YOUR INSTRUCTIONS =>
Print exactly those lines that run from the beginning of the data to the line bearing "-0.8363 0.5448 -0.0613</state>", inclusive.

EXERCISE DATA =>
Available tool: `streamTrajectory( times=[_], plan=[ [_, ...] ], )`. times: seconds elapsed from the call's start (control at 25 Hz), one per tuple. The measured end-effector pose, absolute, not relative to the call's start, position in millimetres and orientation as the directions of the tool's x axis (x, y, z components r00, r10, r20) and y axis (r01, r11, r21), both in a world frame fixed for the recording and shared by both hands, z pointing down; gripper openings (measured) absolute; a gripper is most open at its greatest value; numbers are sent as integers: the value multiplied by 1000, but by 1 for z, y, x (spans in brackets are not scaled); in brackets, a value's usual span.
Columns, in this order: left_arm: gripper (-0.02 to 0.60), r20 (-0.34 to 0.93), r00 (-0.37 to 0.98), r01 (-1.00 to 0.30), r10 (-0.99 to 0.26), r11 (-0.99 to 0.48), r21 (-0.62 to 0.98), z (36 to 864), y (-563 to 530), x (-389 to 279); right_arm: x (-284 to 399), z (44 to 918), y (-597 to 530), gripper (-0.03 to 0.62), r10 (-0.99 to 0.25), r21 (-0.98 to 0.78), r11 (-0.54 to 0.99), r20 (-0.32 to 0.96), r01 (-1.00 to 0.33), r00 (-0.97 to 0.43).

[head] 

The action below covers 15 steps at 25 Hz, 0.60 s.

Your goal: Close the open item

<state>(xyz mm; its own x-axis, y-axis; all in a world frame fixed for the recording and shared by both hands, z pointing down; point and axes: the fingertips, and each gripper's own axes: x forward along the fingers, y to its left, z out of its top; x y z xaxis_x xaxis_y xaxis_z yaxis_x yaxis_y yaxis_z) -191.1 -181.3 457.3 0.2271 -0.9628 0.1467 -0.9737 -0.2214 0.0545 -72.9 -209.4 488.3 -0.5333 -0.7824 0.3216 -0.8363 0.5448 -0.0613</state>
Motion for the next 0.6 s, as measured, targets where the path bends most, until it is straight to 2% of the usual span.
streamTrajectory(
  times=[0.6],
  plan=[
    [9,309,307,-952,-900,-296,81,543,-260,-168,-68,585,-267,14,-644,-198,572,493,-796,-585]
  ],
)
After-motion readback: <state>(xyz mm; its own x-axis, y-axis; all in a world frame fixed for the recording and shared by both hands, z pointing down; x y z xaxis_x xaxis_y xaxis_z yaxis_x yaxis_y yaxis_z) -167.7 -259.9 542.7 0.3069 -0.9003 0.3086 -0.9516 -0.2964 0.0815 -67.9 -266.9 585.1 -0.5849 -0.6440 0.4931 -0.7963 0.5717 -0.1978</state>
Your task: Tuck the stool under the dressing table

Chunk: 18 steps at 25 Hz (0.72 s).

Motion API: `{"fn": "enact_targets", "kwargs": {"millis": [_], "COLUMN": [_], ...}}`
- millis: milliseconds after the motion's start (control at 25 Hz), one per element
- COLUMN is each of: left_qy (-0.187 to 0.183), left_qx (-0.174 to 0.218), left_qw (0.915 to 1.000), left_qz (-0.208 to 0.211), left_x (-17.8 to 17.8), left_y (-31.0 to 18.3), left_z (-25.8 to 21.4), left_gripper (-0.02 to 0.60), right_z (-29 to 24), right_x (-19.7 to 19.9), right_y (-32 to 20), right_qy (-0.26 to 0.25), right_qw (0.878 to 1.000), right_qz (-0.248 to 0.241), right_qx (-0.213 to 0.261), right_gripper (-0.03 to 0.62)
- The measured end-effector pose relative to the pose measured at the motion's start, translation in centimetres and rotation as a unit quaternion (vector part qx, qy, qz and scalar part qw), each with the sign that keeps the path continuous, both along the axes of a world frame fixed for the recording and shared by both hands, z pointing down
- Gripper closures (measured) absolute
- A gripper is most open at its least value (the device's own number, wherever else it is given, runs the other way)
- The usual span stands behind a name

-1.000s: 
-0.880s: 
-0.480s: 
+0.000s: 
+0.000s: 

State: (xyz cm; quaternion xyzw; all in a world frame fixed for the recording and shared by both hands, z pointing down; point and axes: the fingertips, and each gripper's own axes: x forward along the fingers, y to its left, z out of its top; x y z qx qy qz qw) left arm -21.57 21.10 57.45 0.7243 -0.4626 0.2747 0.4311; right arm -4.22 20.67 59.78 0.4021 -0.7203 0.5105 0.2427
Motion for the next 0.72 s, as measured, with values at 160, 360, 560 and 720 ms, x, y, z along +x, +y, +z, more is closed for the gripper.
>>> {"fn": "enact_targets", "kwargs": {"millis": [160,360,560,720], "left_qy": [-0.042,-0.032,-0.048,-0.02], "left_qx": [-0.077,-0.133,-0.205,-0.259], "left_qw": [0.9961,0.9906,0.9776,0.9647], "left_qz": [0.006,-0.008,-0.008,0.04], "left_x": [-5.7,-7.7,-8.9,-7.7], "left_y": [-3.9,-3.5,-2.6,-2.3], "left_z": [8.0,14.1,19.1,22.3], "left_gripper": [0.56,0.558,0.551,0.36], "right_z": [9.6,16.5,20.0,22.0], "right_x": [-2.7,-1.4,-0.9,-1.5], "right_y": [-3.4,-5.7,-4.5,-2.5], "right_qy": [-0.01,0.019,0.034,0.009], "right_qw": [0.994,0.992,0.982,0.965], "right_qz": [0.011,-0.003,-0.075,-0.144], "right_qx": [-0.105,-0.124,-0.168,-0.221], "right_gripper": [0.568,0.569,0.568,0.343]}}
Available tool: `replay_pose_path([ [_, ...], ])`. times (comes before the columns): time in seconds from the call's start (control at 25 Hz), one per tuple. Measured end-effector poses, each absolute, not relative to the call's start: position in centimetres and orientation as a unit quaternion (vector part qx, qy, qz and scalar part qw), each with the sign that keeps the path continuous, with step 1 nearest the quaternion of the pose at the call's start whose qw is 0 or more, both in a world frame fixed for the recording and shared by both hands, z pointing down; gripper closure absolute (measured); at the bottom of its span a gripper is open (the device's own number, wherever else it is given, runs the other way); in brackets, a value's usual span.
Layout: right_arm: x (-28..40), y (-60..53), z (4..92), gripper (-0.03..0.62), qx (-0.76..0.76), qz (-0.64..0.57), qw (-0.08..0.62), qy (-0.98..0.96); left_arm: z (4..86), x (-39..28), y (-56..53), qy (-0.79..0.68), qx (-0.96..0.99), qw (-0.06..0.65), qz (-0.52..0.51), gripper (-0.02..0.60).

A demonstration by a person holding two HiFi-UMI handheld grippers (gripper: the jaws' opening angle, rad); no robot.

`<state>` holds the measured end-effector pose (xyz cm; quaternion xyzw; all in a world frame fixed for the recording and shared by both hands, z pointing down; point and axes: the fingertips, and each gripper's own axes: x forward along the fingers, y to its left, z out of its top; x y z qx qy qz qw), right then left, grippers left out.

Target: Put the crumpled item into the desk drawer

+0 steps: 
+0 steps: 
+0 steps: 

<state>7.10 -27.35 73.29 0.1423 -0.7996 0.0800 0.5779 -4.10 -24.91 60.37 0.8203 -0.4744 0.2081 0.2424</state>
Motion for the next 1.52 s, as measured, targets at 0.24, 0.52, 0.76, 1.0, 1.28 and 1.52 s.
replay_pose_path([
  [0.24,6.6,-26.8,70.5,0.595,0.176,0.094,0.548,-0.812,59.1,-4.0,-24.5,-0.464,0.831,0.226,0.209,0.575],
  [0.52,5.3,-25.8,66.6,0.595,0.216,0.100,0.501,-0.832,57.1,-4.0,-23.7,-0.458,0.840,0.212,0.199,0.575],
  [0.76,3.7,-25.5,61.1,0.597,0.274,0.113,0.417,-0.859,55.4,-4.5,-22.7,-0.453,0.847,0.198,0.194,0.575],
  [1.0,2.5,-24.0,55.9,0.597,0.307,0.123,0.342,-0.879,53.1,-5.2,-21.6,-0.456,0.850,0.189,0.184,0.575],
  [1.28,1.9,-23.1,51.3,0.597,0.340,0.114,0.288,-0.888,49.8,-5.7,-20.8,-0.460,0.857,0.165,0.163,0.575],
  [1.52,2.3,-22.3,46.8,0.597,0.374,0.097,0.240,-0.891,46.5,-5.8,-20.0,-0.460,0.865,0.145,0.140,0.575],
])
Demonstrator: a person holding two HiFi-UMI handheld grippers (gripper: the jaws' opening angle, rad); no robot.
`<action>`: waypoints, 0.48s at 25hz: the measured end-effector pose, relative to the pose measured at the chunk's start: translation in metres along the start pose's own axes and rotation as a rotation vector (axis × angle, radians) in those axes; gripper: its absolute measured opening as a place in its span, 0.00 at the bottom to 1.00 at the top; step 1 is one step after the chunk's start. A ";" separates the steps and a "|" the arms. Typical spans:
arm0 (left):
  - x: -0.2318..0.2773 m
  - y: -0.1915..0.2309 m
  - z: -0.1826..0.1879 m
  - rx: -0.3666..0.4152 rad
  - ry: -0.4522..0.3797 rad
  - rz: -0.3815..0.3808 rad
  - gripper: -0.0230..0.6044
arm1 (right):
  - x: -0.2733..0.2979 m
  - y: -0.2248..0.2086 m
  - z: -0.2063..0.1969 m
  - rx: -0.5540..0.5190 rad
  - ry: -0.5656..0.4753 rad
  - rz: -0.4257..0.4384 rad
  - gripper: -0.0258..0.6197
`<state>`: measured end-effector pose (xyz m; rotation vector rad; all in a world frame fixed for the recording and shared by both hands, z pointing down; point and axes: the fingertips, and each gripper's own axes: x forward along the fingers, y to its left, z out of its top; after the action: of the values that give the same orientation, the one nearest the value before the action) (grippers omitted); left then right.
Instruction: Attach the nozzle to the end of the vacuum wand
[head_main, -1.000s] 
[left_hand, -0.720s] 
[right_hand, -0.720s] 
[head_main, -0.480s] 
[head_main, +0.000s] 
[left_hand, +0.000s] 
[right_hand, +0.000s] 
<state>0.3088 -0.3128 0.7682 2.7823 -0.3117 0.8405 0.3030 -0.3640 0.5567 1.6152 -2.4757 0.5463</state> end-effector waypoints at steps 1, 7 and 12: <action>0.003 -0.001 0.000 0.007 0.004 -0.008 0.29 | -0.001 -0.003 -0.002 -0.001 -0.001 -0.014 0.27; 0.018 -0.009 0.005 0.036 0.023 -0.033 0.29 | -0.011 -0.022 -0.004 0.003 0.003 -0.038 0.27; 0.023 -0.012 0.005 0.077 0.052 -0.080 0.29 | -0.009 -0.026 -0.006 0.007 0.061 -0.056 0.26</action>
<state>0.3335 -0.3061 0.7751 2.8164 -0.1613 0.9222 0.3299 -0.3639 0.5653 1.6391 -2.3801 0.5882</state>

SOLUTION TO THIS TASK =>
Available tool: `streamTrajectory( times=[_], plan=[ [_, ...] ], )`. times: seconds elapsed from the call's start (control at 25 Hz), one per tuple. The measured end-effector pose, absolute, not relative to the call's start, position in millimetres and orientation as the directions of the tool's x axis (x, y, z components r00, r10, r20) and y axis (r01, r11, r21), both in a world frame fixed for the recording and shared by both hands, z pointing down; gripper openings (measured) absolute; a gripper is most open at its greatest value; numbers are sent as integers: the value multiplied by 1000, but by 1 for z, y, x (spans in brackets are not scaled); in brackets, a value's usual span.
Columns, in this order: left_arm: gripper (-0.02 to 0.60), r20 (-0.34 to 0.93), r00 (-0.37 to 0.98), r01 (-1.00 to 0.30), r10 (-0.99 to 0.26), r11 (-0.99 to 0.48), r21 (-0.62 to 0.98), z (36 to 864), y (-563 to 530), x (-389 to 279); right_arm: x (-284 to 399), z (44 to 918), y (-597 to 530), gripper (-0.03 to 0.62), r10 (-0.99 to 0.25), r21 (-0.98 to 0.78), r11 (-0.54 to 0.99), r20 (-0.32 to 0.96), r01 (-1.00 to 0.33), r00 (-0.97 to 0.43).

[head] 

The action below covers 15 steps at 25 Hz, 0.60 s.

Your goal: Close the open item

<state>(xyz mm; its own x-axis, y-axis; all in a world frame fixed for the recording and shared by both hands, z pointing down; point and axes: the fingertips, and each gripper's own axes: x forward along the fingers, y to its left, z out of its top; x y z xaxis_x xaxis_y xaxis_z yaxis_x yaxis_y yaxis_z) -191.1 -181.3 457.3 0.2271 -0.9628 0.1467 -0.9737 -0.2214 0.0545 -72.9 -209.4 488.3 -0.5333 -0.7824 0.3216 -0.8363 0.5448 -0.0613</state>

The complete answer has been presented.